**What you will do:** Copy out the lines of the records below, and only those lines, from the one with "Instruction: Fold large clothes" through the one with "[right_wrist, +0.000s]", exactly as they appear.
===== Dataset records
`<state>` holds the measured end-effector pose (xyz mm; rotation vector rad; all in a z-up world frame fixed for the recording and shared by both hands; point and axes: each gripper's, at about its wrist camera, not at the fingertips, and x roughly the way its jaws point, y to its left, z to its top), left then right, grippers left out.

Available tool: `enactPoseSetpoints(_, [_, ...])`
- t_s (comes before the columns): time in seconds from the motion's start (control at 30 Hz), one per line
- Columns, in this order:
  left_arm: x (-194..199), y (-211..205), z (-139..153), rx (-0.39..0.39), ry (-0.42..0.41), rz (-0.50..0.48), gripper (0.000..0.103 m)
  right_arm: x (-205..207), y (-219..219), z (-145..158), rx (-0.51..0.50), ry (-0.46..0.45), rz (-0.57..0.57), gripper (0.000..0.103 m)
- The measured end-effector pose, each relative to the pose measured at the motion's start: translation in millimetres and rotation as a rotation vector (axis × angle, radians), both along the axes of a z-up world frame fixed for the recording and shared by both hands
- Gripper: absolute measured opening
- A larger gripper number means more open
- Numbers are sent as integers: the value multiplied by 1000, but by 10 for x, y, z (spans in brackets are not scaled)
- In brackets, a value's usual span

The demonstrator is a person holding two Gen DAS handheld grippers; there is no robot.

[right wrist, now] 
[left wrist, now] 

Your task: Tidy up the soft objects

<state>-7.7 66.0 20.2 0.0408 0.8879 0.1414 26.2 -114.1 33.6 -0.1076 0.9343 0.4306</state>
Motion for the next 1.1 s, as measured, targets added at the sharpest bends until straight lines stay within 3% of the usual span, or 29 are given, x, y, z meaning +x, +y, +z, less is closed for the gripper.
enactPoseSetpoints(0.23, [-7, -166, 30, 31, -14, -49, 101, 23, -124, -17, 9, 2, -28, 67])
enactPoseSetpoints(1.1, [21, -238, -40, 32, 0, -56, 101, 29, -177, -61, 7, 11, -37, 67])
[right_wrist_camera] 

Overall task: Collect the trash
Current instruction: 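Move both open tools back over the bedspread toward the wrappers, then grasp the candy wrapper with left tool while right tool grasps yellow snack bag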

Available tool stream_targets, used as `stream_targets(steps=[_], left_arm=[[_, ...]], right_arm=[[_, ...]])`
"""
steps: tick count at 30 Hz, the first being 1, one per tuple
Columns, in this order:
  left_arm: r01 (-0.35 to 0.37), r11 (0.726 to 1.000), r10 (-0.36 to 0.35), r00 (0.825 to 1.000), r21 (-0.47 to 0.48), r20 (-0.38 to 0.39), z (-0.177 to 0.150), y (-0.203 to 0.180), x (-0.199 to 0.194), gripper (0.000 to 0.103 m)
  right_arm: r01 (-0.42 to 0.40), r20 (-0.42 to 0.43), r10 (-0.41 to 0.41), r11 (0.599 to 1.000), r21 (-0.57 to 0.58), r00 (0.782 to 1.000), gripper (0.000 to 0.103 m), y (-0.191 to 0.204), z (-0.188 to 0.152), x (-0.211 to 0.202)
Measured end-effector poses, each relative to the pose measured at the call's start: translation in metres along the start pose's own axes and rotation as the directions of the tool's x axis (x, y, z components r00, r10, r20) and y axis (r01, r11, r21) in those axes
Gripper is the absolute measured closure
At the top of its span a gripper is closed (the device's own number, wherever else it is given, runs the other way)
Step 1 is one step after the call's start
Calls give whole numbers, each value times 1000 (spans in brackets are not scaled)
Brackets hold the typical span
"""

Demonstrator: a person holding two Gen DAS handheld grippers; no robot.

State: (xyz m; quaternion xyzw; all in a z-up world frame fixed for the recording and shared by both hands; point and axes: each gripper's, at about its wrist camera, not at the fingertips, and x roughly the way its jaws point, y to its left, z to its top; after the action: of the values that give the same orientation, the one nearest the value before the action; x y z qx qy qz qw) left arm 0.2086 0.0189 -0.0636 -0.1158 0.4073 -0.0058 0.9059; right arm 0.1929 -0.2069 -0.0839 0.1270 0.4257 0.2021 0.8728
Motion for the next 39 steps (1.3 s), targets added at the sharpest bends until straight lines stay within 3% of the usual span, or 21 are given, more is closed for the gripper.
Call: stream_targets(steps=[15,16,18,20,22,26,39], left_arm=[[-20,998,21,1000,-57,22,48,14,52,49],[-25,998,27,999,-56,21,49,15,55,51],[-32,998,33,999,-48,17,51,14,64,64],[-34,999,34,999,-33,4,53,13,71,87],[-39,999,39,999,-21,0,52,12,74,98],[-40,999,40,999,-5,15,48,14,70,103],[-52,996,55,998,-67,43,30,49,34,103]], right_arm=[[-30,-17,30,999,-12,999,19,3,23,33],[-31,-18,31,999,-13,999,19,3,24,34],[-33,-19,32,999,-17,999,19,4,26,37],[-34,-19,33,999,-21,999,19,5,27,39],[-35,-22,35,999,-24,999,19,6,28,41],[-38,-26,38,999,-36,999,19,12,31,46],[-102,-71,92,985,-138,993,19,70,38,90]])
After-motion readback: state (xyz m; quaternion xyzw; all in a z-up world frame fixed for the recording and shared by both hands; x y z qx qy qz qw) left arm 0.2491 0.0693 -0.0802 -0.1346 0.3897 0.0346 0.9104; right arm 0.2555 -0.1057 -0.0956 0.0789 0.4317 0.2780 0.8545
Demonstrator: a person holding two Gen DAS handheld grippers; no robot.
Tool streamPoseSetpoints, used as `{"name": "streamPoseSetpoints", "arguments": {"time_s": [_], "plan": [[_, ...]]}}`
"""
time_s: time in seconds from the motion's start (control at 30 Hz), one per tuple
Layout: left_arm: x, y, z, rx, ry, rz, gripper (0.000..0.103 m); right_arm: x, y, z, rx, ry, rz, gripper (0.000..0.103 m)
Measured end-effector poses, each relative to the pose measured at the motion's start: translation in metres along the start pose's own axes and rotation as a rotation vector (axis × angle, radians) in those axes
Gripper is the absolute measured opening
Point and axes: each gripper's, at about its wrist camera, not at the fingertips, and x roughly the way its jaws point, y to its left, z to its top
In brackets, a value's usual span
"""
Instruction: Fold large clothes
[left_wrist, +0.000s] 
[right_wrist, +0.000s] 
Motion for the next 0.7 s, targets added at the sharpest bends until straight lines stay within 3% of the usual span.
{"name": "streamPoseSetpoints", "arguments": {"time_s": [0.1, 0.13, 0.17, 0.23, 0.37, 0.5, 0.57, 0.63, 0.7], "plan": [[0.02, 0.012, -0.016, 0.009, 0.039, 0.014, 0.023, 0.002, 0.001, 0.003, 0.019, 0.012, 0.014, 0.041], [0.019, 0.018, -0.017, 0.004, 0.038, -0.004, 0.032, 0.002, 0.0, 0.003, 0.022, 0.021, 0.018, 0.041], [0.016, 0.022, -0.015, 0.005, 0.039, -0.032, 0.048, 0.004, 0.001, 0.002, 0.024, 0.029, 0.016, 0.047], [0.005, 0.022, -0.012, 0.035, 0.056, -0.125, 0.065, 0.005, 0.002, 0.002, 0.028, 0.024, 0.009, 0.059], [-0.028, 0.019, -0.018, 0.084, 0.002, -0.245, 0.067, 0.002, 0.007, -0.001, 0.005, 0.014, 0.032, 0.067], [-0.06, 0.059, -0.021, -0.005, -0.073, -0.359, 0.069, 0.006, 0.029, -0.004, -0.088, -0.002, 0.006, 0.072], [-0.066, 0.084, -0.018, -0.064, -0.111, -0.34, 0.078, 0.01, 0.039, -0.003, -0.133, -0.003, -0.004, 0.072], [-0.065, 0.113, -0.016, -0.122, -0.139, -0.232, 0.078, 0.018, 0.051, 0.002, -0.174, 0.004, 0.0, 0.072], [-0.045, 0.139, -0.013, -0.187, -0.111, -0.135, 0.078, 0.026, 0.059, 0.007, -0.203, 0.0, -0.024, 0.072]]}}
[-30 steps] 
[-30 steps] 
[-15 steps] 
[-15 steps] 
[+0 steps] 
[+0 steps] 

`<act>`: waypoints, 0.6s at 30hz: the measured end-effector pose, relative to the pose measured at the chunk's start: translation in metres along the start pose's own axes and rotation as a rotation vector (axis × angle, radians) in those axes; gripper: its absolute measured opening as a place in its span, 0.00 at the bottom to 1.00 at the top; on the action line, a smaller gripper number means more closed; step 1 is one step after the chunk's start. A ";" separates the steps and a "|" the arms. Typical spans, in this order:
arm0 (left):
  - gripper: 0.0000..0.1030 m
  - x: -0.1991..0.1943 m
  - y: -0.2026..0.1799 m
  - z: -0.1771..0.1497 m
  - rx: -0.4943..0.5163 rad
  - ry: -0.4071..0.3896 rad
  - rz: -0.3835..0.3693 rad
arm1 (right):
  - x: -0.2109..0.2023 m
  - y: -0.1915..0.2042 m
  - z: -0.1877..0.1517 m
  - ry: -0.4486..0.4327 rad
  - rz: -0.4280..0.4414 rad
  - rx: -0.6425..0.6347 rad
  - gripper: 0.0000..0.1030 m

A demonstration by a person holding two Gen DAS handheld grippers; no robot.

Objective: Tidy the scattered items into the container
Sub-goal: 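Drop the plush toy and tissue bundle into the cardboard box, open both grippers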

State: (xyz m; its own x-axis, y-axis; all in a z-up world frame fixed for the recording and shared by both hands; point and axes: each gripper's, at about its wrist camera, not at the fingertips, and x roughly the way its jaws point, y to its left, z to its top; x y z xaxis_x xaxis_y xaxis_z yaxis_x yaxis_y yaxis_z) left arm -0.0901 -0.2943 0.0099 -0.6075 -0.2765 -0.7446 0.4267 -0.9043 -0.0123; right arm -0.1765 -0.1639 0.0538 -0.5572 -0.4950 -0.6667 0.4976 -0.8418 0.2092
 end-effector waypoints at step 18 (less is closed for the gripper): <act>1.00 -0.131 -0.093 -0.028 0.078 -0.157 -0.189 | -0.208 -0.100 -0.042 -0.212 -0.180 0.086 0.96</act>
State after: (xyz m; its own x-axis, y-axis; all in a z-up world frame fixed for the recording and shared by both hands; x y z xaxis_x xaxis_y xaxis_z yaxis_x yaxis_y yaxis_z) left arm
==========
**Problem solution:**
Instruction: Fold large clothes
[left_wrist, +0.000s] 
[right_wrist, +0.000s] 

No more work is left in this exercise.